Still trying to figure this out. I have read in my book and can't find anything. This question was actually on my first exam and I'm reviewing for my next one after the break. I don't understand how to set it up. 50 is my mass. Do I use the 400cal as my SH? I'm just lost on how to set it up.
To determine the final temperature of the water, we need to understand the concept of specific heat capacity.

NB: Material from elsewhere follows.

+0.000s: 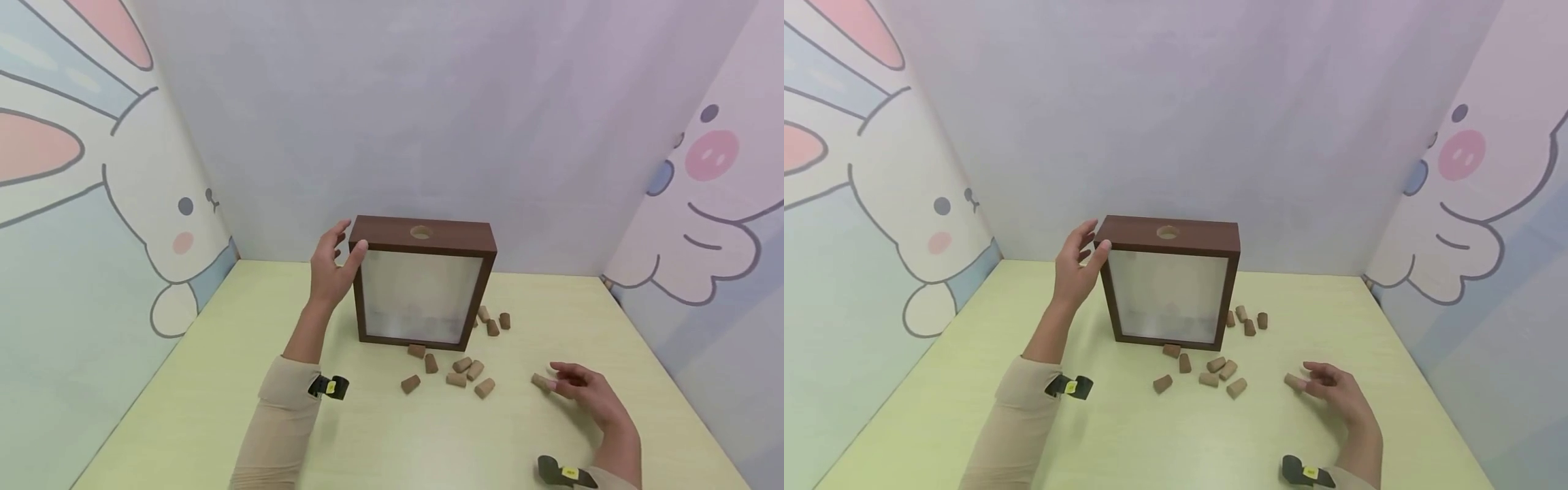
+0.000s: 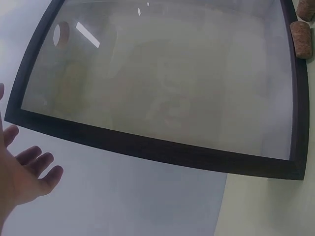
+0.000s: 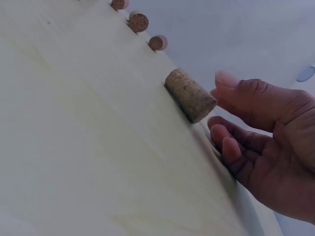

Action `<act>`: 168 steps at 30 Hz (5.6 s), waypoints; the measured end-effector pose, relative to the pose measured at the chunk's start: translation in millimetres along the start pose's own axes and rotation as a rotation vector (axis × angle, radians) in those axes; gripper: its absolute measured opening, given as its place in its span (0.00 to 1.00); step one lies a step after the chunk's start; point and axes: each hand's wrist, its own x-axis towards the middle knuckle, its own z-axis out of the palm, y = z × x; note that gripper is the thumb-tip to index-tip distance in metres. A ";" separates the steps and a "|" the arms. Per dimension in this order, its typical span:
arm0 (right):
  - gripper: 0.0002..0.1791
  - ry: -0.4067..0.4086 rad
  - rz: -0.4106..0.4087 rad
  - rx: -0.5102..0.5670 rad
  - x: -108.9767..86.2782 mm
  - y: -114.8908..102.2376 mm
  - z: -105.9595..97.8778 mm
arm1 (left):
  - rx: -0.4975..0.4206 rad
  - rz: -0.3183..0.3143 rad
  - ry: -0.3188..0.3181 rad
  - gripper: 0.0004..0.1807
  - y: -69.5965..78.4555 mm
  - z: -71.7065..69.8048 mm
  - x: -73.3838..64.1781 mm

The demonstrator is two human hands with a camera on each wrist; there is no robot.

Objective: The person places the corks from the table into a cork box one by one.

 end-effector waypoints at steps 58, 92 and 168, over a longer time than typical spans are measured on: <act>0.20 0.160 -0.286 0.146 1.0 -74.8 17.6 | -0.280 -0.159 -0.073 0.24 23.7 22.5 10.3; 0.15 0.478 -0.458 0.703 -4.2 -158.2 22.7 | -0.315 -0.129 -0.050 0.24 19.9 27.4 8.1; 0.14 -0.144 -0.421 0.560 68.0 -335.6 42.8 | -0.442 -0.137 -0.065 0.21 20.1 24.9 11.1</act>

The specific heat capacity is the amount of heat energy required to raise the temperature of a substance by a certain amount.
In this case, we have 50 mL of water, which has a specific heat capacity of 1 calorie/gram °C. To convert the volume of water from milliliters (mL) to grams (g), we need to know the density of water. Since the density of water is approximately 1 gram/milliliter, we can assume that 50 mL of water is equivalent to 50 grams.
Given that it took 400 calories of heat energy to raise the temperature of 50 grams of water, we can apply the formula:
Q = m * c * ΔT
where:
Q is the heat energy (calories),
m is the mass of the substance (grams),
c is the specific heat capacity (calories/gram °C), and
ΔT is the change in temperature (final temperature - initial temperature).
In this case, we know that:
Q = 400 calories,
m = 50 grams, and
c = 1 calorie/gram °C.
Let's rearrange the formula to solve for ΔT:
ΔT = Q / (m * c)
Substituting the known values:
ΔT = 400 calories / (50 grams * 1 calorie/gram °C)
ΔT = 400 / 50 °C
ΔT = 8 °C
Therefore, the temperature of the water increased by 8°C. To find the final temperature, we need to add this change to the initial temperature of 20°C:
Final temperature = Initial temperature + ΔT
Final temperature = 20°C + 8°C
Final temperature = 28°C
Hence, the final temperature of the water is 28 degrees Celsius.